*What you need to do*: Word for word, return the lines from the top of the listing to the line containing "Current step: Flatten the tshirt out", both ends included, and no others.
[Opening Recorded information section]
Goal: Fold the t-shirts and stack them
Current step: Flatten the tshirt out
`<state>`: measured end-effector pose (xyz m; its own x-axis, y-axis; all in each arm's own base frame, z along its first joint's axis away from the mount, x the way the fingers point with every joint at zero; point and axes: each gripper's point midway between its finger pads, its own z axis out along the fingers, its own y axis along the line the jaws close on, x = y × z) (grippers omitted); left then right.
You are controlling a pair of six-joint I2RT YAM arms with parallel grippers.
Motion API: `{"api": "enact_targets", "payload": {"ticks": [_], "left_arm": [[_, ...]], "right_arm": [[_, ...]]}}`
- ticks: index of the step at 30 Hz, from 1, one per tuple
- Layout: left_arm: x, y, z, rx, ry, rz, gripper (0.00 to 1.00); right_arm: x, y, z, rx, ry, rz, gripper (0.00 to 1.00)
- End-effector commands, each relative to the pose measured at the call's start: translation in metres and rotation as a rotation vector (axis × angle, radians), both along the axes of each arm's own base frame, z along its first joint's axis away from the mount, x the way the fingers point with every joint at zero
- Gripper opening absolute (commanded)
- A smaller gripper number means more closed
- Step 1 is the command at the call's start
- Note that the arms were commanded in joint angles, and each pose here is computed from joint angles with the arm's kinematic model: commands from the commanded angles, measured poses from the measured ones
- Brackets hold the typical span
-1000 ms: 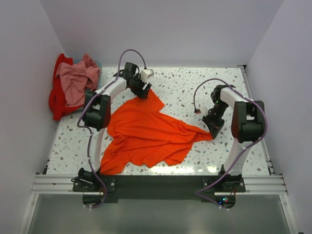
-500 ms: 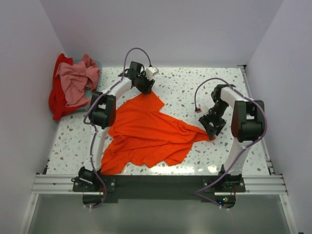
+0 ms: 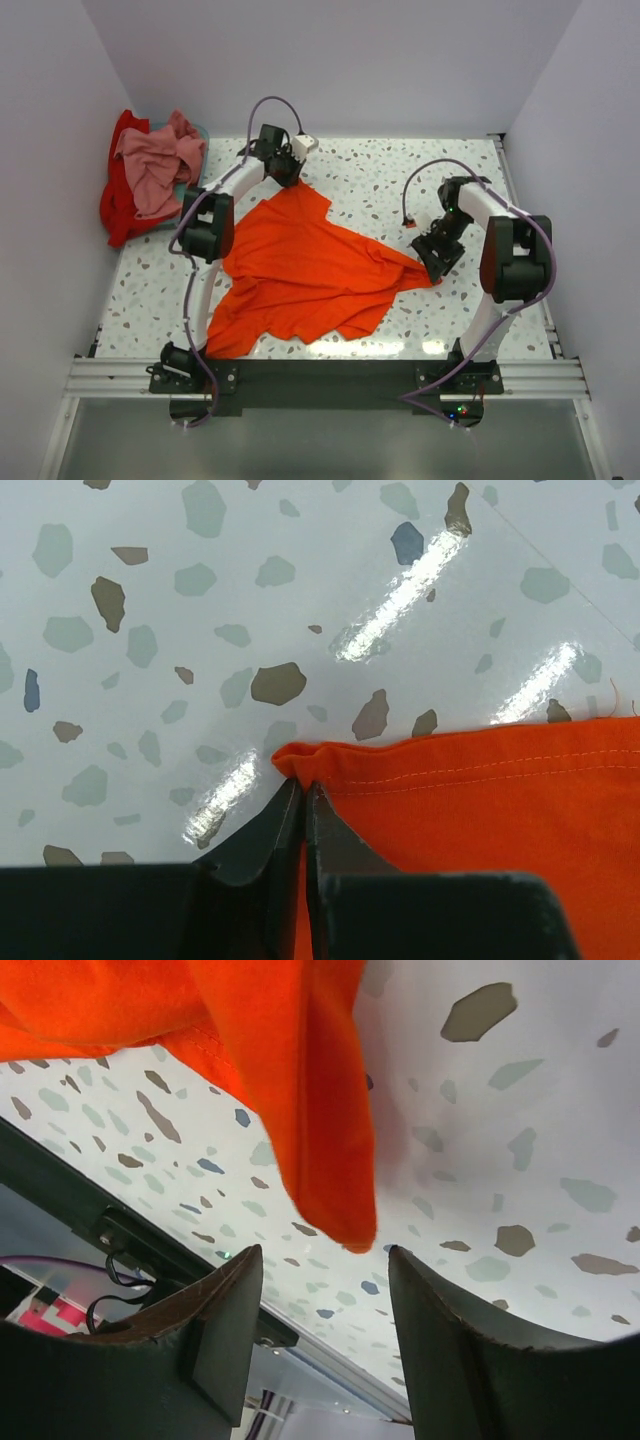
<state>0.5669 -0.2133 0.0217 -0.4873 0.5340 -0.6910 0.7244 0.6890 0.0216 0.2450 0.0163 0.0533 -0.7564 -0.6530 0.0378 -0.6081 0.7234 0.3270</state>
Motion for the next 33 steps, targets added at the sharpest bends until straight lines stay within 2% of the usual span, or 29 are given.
{"api": "enact_targets", "payload": {"ticks": [1,6,11,13,14,15,18,20,27,31,33], "left_arm": [[-0.007,0.021,-0.009,0.046,0.052,0.029,0.08],[-0.010,0.025,-0.013,0.056,0.065,0.041,0.05],[-0.016,0.023,-0.015,0.030,0.086,0.031,0.11],[-0.016,0.022,-0.015,0.021,0.086,0.032,0.14],[-0.018,0.020,-0.016,0.010,0.093,0.026,0.18],[-0.017,0.019,-0.013,0.002,0.090,0.026,0.21],[-0.017,0.014,-0.012,-0.026,0.092,0.016,0.36],[-0.016,0.010,-0.007,-0.051,0.087,0.013,0.40],[-0.013,0.003,-0.009,-0.089,0.103,0.020,0.54],[-0.019,0.005,-0.023,-0.064,0.138,0.028,0.55],[-0.021,0.008,-0.032,-0.043,0.163,0.041,0.51]], "right_arm": [[0.008,0.007,0.004,0.040,-0.082,-0.021,0.56],[0.011,0.003,-0.011,0.011,-0.103,-0.026,0.55],[0.024,0.006,-0.019,0.013,-0.140,-0.057,0.45],[0.025,0.007,-0.023,0.013,-0.136,-0.065,0.38],[0.025,0.006,-0.024,0.011,-0.136,-0.066,0.33],[0.025,0.005,-0.026,0.004,-0.132,-0.062,0.25],[0.024,0.002,-0.028,-0.007,-0.130,-0.053,0.12],[0.024,0.001,-0.025,-0.010,-0.138,-0.046,0.00],[0.027,0.000,-0.020,-0.012,-0.135,-0.040,0.00],[0.027,0.000,-0.018,-0.015,-0.134,-0.036,0.00],[0.029,0.000,-0.016,-0.014,-0.139,-0.035,0.00]]}}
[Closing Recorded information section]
*Answer section*:
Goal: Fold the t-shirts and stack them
Current step: Flatten the tshirt out

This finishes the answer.